Newsnet Scotland regularly gets press releases from all political parties trying to make something out of the tiny Scottish samples in GB polls. We have little in the way of meaningful Scottish polls, so that is to be expected.

No one at NNS is a political innocent, and we quite understand the need of all political research departments to find something to analyse and get some publicity for their cause. What is most surprising is the willingness of so many news outlets to publish these unquestioningly – just to fill some column inches.

Since this site supports independence/autonomy, it’s appropriate that we savage an SNP press release rather than that of a Unionist party (while that might be more fun, it would just be partisan).

We wholly support the view of Pete Wishart MP that “Scotland rejected David Cameron in the 2010 election so it is very telling even more people in Scotland think he is out of touch and out of ideas. This poll also shows Cameron’s botched reshuffle has failed to give his flagging popularity a bounce.

“The lurch to the right in the Westminster reshuffle simply confirms how out of touch the Tories really are and why Scotland should make decisions for itself rather than leave them to Westminster.  The decision to keep the Chancellor George Osborne in his job, despite a failing austerity agenda causing economic stagnation and a double-dip recession, shows just how lacking in ideas the Westminster Prime Minster has become.
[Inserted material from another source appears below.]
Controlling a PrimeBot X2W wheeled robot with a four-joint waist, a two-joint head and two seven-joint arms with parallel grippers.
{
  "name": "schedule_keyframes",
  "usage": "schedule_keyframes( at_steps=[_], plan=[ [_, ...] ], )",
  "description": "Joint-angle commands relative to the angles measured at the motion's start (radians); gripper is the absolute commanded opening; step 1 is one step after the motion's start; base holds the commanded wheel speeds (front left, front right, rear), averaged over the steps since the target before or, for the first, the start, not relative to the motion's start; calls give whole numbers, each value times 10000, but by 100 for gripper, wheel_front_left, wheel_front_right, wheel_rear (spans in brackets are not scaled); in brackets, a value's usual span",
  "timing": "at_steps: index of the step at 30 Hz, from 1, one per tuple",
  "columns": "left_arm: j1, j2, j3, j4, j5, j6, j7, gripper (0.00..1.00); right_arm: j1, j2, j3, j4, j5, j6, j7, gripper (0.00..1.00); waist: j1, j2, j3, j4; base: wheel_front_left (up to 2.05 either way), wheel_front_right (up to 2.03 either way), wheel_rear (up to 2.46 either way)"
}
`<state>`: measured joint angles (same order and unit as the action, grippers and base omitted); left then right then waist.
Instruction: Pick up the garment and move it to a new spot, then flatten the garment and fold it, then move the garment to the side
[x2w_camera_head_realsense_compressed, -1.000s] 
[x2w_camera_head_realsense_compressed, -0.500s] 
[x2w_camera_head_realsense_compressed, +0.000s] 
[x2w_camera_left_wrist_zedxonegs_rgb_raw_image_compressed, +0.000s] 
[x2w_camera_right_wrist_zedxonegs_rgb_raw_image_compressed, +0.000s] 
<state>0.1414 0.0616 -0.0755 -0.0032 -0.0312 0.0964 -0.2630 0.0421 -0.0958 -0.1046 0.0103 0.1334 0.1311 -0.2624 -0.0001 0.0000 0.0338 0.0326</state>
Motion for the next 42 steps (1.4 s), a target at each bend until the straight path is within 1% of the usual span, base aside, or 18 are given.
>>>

“The contrast of the tired old Tories with the Scottish Government, bringing forward ideas for economic growth and protecting public services, could not be more stark. Fifteen years on from the Scottish Parliament referendum, it’s clear that where decisions can be taken in Scotland, better decisions are taken. The most recent Social Attitudes Survey shows that 71 per cent of people trust the Scottish Government to act in Scotland's best interests, compared to just 18 per cent who trust the UK Government.

“This polling further underlines why Scotland cannot afford to take the risk in future of leaving decisions to the lottery of Westminster elections and the need to move decisions from an unreformable Westminster to a representative Holyrood parliament, 100% elected to make decisions in Scotland’s interests.”

Well. almost “wholly support”. He did say “This poll also shows”, when it actually shows very little, on its own.

It’s a YouGov GB poll (see many of Scottish Skier’s comments on that!)

The Scottish sample was 177 (weighted down to 162) out of 1860 across GB.

Westminster VI for the Scots sample was unlikely to be representative – 36% Lab : 29% SNP : 17% Con : 7% LD.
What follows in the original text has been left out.